Empirical evaluations show SCL-1 achieves 3–7% accuracy improvements over traditional graph-based methods while matching deep self-supervised approaches.

Supervised Contrastive Learning (SCL-1) is a graph-based feature extraction method that leverages label information to construct discriminative low-dimensional representations. Within the unified framework of contrastive learning, SCL-1 uniquely formulates supervised contrastive objectives in terms of class-dependent positive and negative graphs, offering a direct and efficient approach for supervised dimensionality reduction and representation learning (Zhang, 2021).

1. Theoretical Formulation and Graph Construction

SCL-1 begins with a labeled dataset $X = [x_1, x_2, ..., x_n] \in \mathbb{R}^{D \times n}$ and class labels $\{c_i\}_{i=1}^n$ . The method constructs two binary adjacency matrices:

$S^{\text{pos}}$ : $S^{\text{pos}}_{ij} = 1$ if $c_i = c_j$ , 0 otherwise; this defines the “positive” graph connecting all pairs within the same class.
$S^{\text{neg}}$ : $S^{\text{neg}}_{ij} = 1$ if $c_i \neq c_j$ , 0 otherwise; the “negative” graph connects all cross-class pairs.
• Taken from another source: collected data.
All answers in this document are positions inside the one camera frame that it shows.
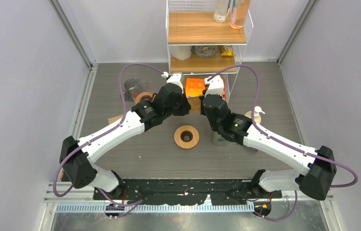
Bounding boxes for cream lotion pump bottle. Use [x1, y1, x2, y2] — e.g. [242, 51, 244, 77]
[245, 106, 265, 123]

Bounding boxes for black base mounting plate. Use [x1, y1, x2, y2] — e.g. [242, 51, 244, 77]
[107, 179, 282, 205]

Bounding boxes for white container on shelf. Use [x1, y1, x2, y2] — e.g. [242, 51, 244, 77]
[169, 45, 193, 61]

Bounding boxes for orange printed snack box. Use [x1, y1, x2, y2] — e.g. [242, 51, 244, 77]
[206, 77, 227, 103]

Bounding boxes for grey glass pitcher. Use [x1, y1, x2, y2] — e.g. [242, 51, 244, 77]
[123, 78, 140, 101]

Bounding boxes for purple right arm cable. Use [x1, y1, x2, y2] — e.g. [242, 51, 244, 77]
[206, 64, 359, 222]

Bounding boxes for pink glass bottle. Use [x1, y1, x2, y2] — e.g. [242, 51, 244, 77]
[229, 0, 251, 29]

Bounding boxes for brown paper filter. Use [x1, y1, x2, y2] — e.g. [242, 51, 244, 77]
[187, 97, 201, 114]
[108, 115, 124, 125]

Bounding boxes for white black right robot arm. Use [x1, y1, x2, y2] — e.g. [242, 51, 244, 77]
[200, 95, 337, 201]

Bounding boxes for green soap pump bottle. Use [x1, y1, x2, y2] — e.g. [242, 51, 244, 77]
[212, 132, 230, 146]

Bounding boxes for wooden ring holder centre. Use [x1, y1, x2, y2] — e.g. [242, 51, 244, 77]
[174, 125, 199, 150]

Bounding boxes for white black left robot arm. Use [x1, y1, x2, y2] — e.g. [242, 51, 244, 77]
[60, 83, 191, 199]

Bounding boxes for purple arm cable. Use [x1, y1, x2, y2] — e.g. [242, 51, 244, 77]
[206, 64, 359, 222]
[52, 63, 168, 218]

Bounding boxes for printed tin can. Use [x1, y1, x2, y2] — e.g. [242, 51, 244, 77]
[193, 45, 218, 58]

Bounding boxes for clear glass bottle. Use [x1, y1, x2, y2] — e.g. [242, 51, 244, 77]
[213, 0, 231, 23]

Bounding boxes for wooden ring holder front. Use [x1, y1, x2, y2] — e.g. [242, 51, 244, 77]
[134, 91, 153, 104]

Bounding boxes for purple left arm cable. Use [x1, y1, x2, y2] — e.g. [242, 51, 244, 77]
[52, 63, 168, 218]

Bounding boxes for white wire wooden shelf rack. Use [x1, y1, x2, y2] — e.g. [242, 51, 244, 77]
[166, 0, 254, 106]

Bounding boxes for yellow snack packet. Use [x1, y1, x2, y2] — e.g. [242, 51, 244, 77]
[221, 45, 235, 57]

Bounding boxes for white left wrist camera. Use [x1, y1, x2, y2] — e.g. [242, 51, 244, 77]
[161, 72, 185, 93]

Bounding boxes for wooden ring holder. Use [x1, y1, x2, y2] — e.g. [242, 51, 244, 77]
[134, 91, 153, 104]
[174, 125, 199, 150]
These graphs strictly encode supervision, ensuring the contrastive optimization is anchored in true class membership.

2. Contrastive Loss Objective

The loss in SCL-1 is defined to simultaneously maximize the similarity between projections of same-class samples (positives) and minimize the similarity between projections of different-class samples (negatives):

$L(P) = \sum_{i=1}^n -\log \frac{\sum_{j=1}^n S^{\text{pos}}_{ij} \exp(\text{SIM}(P^\top x_i, P^\top x_j))} {\sum_{j=1}^n S^{\text{who}}_{ij} \exp(\text{SIM}(P^\top x_i, P^\top x_j))}$

where $P \in \mathbb{R}^{D \times d}$ is the linear projection matrix, $S^{\text{who}} = S^{\text{pos}} + S^{\text{neg}}$ , and

$\text{SIM}(P^\top x_i, P^\top x_j) = \frac{(P^\top x_i)^\top (P^\top x_j)}{\|P^\top x_i\| \, \|P^\top x_j\| \, \sigma}$

with the temperature parameter $\sigma > 0$ controlling the scale of similarity.
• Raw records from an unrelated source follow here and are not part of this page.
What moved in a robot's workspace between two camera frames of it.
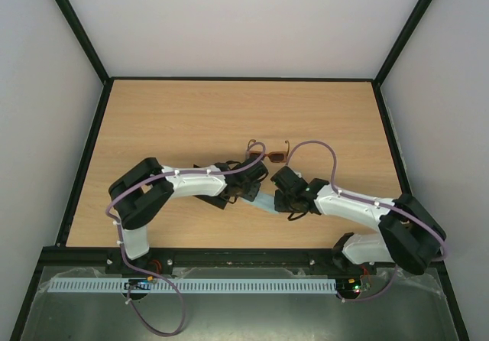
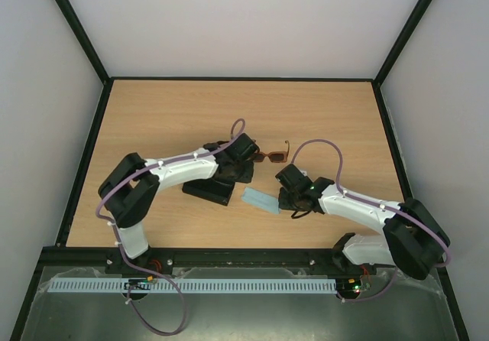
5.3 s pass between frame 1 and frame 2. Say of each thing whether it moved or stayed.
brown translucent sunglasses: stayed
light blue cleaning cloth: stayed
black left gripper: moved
This loss encourages the mapping of intra-class samples to proximate locations in the embedding space, while ensuring that inter-class samples are maximally separated.
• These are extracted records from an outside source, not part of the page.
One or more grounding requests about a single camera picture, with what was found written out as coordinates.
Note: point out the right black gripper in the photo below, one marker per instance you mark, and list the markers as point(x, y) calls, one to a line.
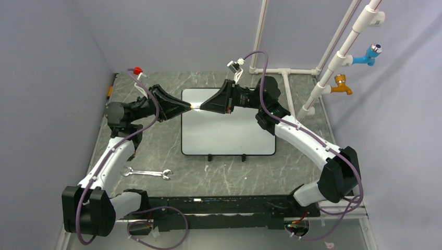
point(223, 101)

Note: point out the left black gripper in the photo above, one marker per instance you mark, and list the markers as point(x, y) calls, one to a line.
point(168, 105)

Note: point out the white whiteboard black frame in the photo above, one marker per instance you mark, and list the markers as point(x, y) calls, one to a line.
point(209, 133)

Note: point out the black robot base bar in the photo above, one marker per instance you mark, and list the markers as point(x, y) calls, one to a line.
point(223, 212)

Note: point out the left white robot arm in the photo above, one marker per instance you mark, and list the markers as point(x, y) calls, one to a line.
point(87, 207)

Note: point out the orange-tipped tool at edge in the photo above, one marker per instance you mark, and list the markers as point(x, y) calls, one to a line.
point(110, 89)

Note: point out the silver open-end wrench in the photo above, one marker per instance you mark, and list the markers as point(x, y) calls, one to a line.
point(127, 171)

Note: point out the orange brass faucet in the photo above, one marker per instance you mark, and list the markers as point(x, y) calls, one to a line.
point(341, 87)

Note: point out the blue faucet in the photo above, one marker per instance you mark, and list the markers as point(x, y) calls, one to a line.
point(372, 52)

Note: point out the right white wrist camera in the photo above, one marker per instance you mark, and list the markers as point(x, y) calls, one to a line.
point(236, 68)

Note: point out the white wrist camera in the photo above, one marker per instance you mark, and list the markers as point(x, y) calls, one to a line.
point(236, 68)
point(139, 73)

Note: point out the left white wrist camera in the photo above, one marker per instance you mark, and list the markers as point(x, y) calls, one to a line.
point(139, 73)

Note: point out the white pvc pipe frame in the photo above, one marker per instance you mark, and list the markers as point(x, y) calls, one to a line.
point(370, 16)
3. Optimization and Algorithmic Procedure

Minimization of $L(P)$ is performed via first-order gradient-based optimization (Adam). The overall computational procedure is:

Initialize $P_0$ (random or PCA pre-initialized).
Compute $S^{\text{pos}}, S^{\text{neg}}, S^{\text{who}}$ from labels.
Iteratively update $P$ $P$ using Adam, with standard hyperparameters:
- Learning rate $\alpha = 10^{-3}$
- $\beta_1 = 0.9$ , $\beta_2 = 0.999$ , $\epsilon = 10^{-8}$
- Stop when $|L(P_t) - L(P_{t-1})| < 10^{-3}$
Output optimized $P$ as the feature extractor.

Normalization and temperature tuning are essential; $\sigma$ is typically selected from $\{0.01, 0.1, 1, 10, 100, 1000\}$ .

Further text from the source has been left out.